Nuclear Blast Records




I kinda lost my taste for CHILDREN OF BODOM somewhere around 2005’s Are You Dead Yet? After the melodic/symphonic death metal majesty of its first few albums, it was about here that the Finnish band fell into a rut of power/thrash histrionics and overindulgence, lackluster even lazy songwriting, banal lyrics and dubious remakes.

Despite some notably triumphant tracks – like the crunching “Blooddrunk” and “Living Dead Beat” or the catchier “Smile Pretty For The Devil” – it felt like COB was treading water. Then came 2011’s Reckless Relentless Forever, which was downright terrible, a low-point for the band – even after the cringe-worthy cover compilation Skeletons In The Closet in 2009 featuring Kenny Rogers and Britney Spears tunes, among others.

Here it seemed like the band had simply shit the bed altogether. And while 2013’s Halo Of Blood brought back some of COB’s missing spark, its mish-mash of styles lacked direction and was more forgettable than not.

Given that, I approached I Worship Chaos with pretty low expectations, ready to give it a quick spin and move on. So imagine my surprise when not only did it turn out to be decent effort worth repeated listens, it's COB’s best album since 2003’s Hate Crew Deathroll, even though it's an entirely different animal - not nearly as “reckless and relentless”.

Despite its title, I Worship Chaos strips away a lot of excesses and irksome trappings that have plagued the band for a decade in favor of a more direct, and certainly more accessible, melodic death ‘n roll. It’s as catchy as it is heavy, tightly composed and played, and, more importantly, focused.

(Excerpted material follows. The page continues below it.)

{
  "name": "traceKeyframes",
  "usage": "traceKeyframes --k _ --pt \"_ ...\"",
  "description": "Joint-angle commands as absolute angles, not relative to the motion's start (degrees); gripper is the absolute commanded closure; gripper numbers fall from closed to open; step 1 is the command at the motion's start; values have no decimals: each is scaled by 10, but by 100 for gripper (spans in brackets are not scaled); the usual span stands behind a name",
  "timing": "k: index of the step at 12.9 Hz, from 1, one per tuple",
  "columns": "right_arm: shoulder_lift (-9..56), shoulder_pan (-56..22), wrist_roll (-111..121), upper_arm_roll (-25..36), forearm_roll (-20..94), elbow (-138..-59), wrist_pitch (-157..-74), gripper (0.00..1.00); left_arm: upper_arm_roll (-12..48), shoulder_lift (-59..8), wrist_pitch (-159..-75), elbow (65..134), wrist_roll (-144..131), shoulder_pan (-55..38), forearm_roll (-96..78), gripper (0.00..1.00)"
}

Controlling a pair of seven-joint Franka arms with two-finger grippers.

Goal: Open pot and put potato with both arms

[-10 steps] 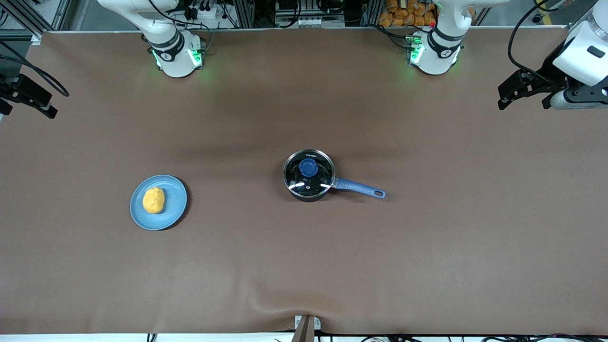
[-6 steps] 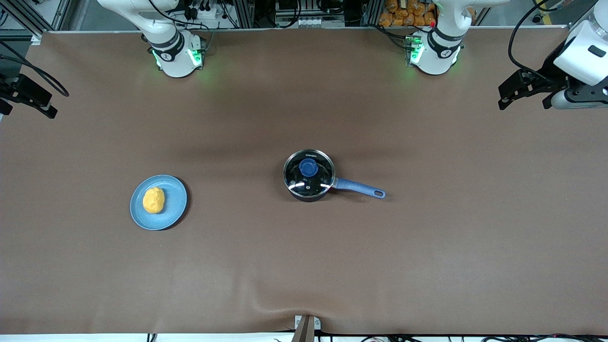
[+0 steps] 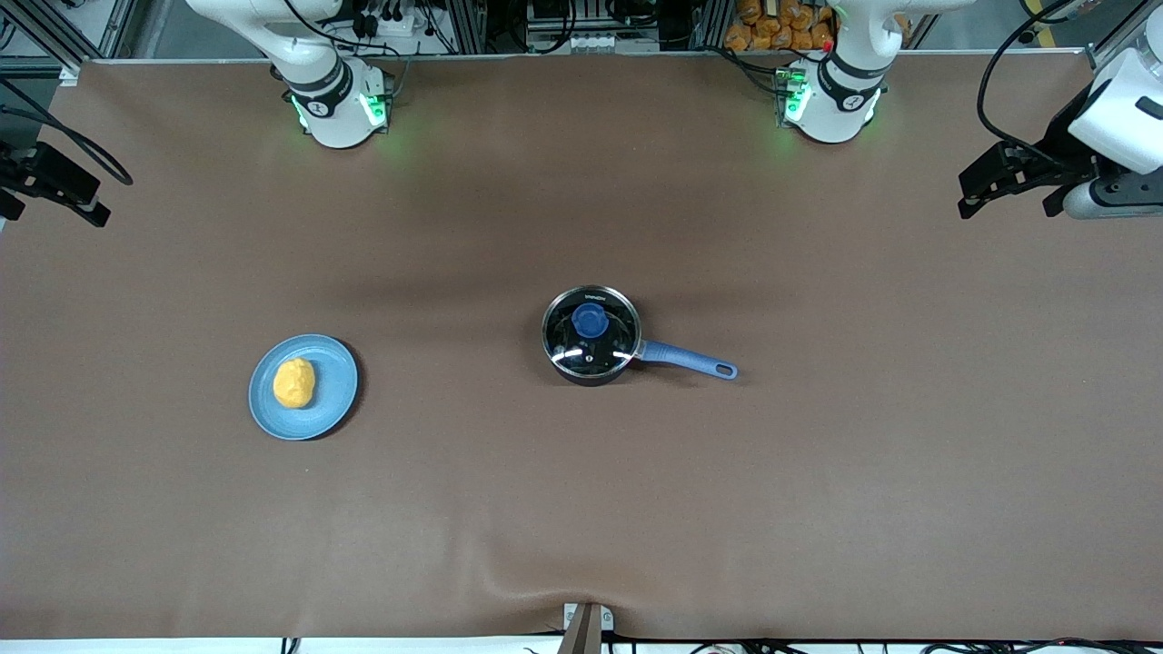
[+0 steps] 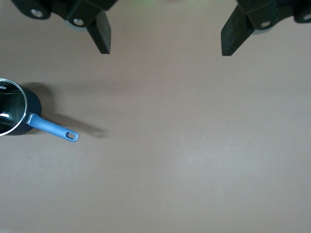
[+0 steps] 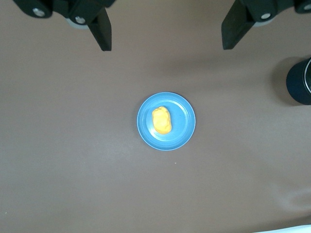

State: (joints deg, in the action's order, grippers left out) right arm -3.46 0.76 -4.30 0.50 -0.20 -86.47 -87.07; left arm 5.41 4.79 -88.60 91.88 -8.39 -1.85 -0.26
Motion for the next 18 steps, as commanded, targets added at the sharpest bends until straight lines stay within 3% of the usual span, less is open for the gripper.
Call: traceKeyframes --k 1,7,13,16,18 --pt "-28 13 -43 -1 3 -861 -867 0 54 40 -881 904 -75 -16 -10 0" --pt "23 11 -40 -3 4 -904 -896 0 62 13 -902 903 -77 -32 -15 0" --pt "154 15 -41 -3 42 -931 -943 0 62 -48 -938 890 -87 -101 -14 0" --pt "211 10 -40 -3 52 -941 -995 0 68 -100 -965 874 -96 -134 -18 0" --pt "240 9 -40 -4 56 -973 -1070 0 77 -146 -1025 875 -103 -180 -26 0"
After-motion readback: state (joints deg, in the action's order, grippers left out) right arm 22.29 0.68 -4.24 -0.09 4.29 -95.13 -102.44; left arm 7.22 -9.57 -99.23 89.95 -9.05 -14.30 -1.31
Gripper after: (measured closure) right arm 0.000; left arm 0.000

The loss of guitarist Roope Latvala, just as the band was about to go into the studio, may have actually helped in that regard. If nothing else, it forced the now-foursome to close ranks and pick up the slack— especially guitarist/vocalist Alexi Laiho, who handled all the guitars, not to mention the main songwriting and, of course, singing.

Thus there is nothing forced or slapdash here. Where the band used to be a bit too loose for its own good, everything is in its place on I Worship Chaos, and the material is performed with purpose and conviction. The songs themselves, while perhaps a bit listener-friendly for some, are rock solid and offer a nice variety, with the surging opener “I Hurt” being followed by the hooky chug of “My Bodom (I Am The Only One)”, the head-bobbing anthemics of “Morrigan”, the thrash-and-burn fury “Horns” and the power ballady “Prayer For The Afflicted”.

So a pretty good spread there, and there really aren't any of the usual throwaways bogging down the back end of Chaos. The title track gets the second half of the album rolling with the velocity of “Horns” and rally-cry moshability of “Morrigan”, and the brash “Hold Your Tongue” and ferocious “Suicide Bomber” keep up the momentum.

Laiho's nails-across-the-chalkboard screech remains here, but are less grating given the strength and likability of the songs. They blend better in this riffier context and even seem to have a somewhat throatier delivery that lends a bit of heft and isn't so shrill, though by a matter of degrees.

By the same token, he and Janne Wirman's keyboard/guitar interplay/dogfighting - another COB signature and occasional source of irritation – feel less showy and more natural and integral, perhaps because they don't also have to also accommodate Latvala this time around. Their tradeoffs add just the right amount of spice – especially on the relatively epic “All Or Nothing” - while not going overboard or going on forever, making for tauter, beefier sounding songs.

So there really isn't much to complain about with I Worship Chaos. It's a well-crafted, ably performed effort from top to bottom that is smart enough to show some restraint – only dazzling when dazzle is called for - yet ballsy enough to still kick plenty of ass. It's as enjoyable anything as COB has done in a very long time and shows that the band either learned a thing or two from its previous mistakes or was forced to abandon its usual modus operandi in Latvala's absence. Regardless, COB is better for it here, for sure.